--- START ---

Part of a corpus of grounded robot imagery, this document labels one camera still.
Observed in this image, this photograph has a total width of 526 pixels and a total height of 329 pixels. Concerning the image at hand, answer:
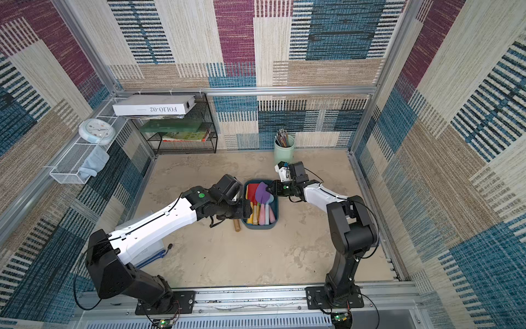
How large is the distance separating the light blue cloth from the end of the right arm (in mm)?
628

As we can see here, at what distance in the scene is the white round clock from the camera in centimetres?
73

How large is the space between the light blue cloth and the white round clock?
34 millimetres

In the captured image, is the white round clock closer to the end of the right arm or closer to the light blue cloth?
the light blue cloth

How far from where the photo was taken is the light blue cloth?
26.1 inches

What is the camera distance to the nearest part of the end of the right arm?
728 millimetres
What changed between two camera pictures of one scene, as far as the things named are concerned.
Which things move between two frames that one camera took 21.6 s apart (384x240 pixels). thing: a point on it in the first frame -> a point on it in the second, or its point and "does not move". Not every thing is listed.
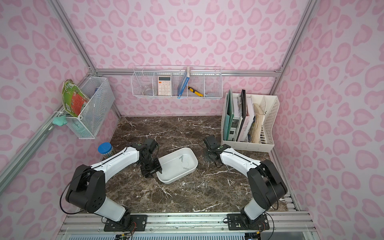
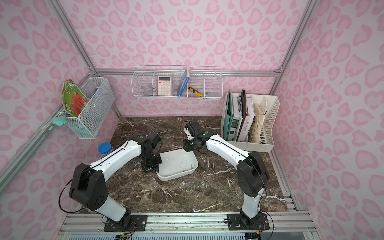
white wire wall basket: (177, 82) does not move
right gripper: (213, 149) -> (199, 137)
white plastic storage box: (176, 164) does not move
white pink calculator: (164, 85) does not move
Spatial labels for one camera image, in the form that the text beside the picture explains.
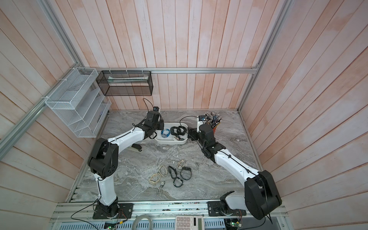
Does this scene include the blue transparent watch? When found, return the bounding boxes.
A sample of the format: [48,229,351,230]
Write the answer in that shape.
[161,128,171,139]

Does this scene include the black chunky watch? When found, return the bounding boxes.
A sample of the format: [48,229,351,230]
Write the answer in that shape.
[170,126,183,136]

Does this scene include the white plastic storage box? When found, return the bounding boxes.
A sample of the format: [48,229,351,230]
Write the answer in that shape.
[155,122,188,145]

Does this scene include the black round watch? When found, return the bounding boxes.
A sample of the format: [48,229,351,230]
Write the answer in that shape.
[180,167,192,181]

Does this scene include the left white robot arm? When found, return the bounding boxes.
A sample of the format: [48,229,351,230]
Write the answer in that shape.
[88,106,164,208]

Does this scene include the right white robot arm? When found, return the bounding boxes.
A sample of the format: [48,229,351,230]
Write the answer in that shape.
[188,124,282,220]

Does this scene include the gold metal watch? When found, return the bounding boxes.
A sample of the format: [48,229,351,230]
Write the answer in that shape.
[177,160,186,170]

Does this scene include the tan band watch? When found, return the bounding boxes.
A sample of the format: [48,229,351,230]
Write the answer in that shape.
[158,165,168,177]

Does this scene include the small black watch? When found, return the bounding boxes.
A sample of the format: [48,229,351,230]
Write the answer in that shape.
[173,177,184,188]

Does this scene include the beige band watch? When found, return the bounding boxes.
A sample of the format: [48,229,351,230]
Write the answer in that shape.
[149,173,162,185]

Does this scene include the silver metal watch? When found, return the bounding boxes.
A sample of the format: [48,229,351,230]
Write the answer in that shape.
[156,181,165,195]

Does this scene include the bundle of pens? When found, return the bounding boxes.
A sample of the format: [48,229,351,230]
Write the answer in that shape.
[204,111,222,128]

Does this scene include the beige stapler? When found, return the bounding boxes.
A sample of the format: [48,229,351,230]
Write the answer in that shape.
[131,144,142,152]

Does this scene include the white calculator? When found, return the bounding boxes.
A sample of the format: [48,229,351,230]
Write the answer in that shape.
[174,215,205,230]

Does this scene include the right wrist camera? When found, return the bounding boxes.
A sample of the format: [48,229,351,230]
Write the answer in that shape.
[196,115,206,132]

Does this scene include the black strap watch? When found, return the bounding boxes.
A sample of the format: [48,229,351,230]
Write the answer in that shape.
[168,166,177,180]

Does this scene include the black mesh wall basket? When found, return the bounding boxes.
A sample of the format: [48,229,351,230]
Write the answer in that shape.
[96,70,153,96]

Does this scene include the white wire mesh shelf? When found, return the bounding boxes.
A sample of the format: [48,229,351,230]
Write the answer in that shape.
[46,68,111,138]

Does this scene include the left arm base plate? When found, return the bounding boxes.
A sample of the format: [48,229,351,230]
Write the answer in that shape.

--- END ---

■ Work to be completed ■
Should there be pictures in the data, leave them out and return the rest exactly.

■ The answer ■
Part of a corpus of grounded robot imagery, this document labels one camera still.
Observed in this image, this photograph has a total width of 526 pixels and a total height of 329 pixels. Concerning the image at hand, answer:
How large is the distance separating the light blue cloth from the end of the right arm (in mm)?
628

As we can see here, at what distance in the scene is the white round clock from the camera in centimetres?
73

How large is the space between the light blue cloth and the white round clock?
34 millimetres

In the captured image, is the white round clock closer to the end of the right arm or closer to the light blue cloth?
the light blue cloth

How far from where the photo was taken is the light blue cloth?
26.1 inches

What is the camera distance to the nearest part of the end of the right arm?
728 millimetres
What changed between two camera pictures of one scene, as far as the things named are concerned.
Which things move between two frames that one camera took 21.6 s apart (384x240 pixels). thing: a point on it in the first frame -> a point on it in the second, or its point and "does not move". Not every thing is listed.
white wire wall basket: (177, 82) does not move
right gripper: (213, 149) -> (199, 137)
white plastic storage box: (176, 164) does not move
white pink calculator: (164, 85) does not move
Spatial labels for one camera image, in the form that the text beside the picture explains.
Does this scene include the blue transparent watch? When found, return the bounding boxes.
A sample of the format: [48,229,351,230]
Write the answer in that shape.
[161,128,171,139]

Does this scene include the black chunky watch? When found, return the bounding boxes.
A sample of the format: [48,229,351,230]
Write the answer in that shape.
[170,126,183,136]

Does this scene include the white plastic storage box? When found, return the bounding boxes.
A sample of the format: [48,229,351,230]
Write the answer in that shape.
[155,122,188,145]

Does this scene include the black round watch? When found, return the bounding boxes.
A sample of the format: [48,229,351,230]
Write the answer in that shape.
[180,167,192,181]

Does this scene include the left white robot arm? When found, return the bounding boxes.
A sample of the format: [48,229,351,230]
Write the answer in that shape.
[88,106,164,208]

Does this scene include the right white robot arm? When found, return the bounding boxes.
A sample of the format: [48,229,351,230]
Write the answer in that shape.
[188,124,282,220]

Does this scene include the gold metal watch? When found, return the bounding boxes.
A sample of the format: [48,229,351,230]
Write the answer in that shape.
[177,160,186,170]

Does this scene include the tan band watch? When found, return the bounding boxes.
A sample of the format: [48,229,351,230]
Write the answer in that shape.
[158,165,168,177]

Does this scene include the small black watch? When found, return the bounding boxes.
A sample of the format: [48,229,351,230]
Write the answer in that shape.
[173,177,184,188]

Does this scene include the beige band watch? When found, return the bounding boxes.
A sample of the format: [48,229,351,230]
Write the answer in that shape.
[149,173,162,185]

Does this scene include the silver metal watch? When found, return the bounding boxes.
A sample of the format: [48,229,351,230]
Write the answer in that shape.
[156,181,165,195]

Does this scene include the bundle of pens? When found, return the bounding boxes.
A sample of the format: [48,229,351,230]
Write the answer in that shape.
[204,111,222,128]

Does this scene include the beige stapler? When found, return the bounding boxes.
A sample of the format: [48,229,351,230]
Write the answer in that shape.
[131,144,142,152]

Does this scene include the white calculator? When found, return the bounding boxes.
A sample of the format: [48,229,351,230]
Write the answer in that shape.
[174,215,205,230]

Does this scene include the right wrist camera? When found, return the bounding boxes.
A sample of the format: [48,229,351,230]
Write the answer in that shape.
[196,115,206,132]

Does this scene include the black strap watch? When found, return the bounding boxes.
A sample of the format: [48,229,351,230]
Write the answer in that shape.
[168,166,177,180]

Does this scene include the black mesh wall basket? When found, return the bounding boxes.
A sample of the format: [48,229,351,230]
Write the answer in that shape.
[96,70,153,96]

Does this scene include the white wire mesh shelf? When found, return the bounding boxes.
A sample of the format: [48,229,351,230]
Write the answer in that shape.
[46,68,111,138]

Does this scene include the left arm base plate? When found, return the bounding boxes.
A sample of the format: [48,229,351,230]
Write the answer in that shape.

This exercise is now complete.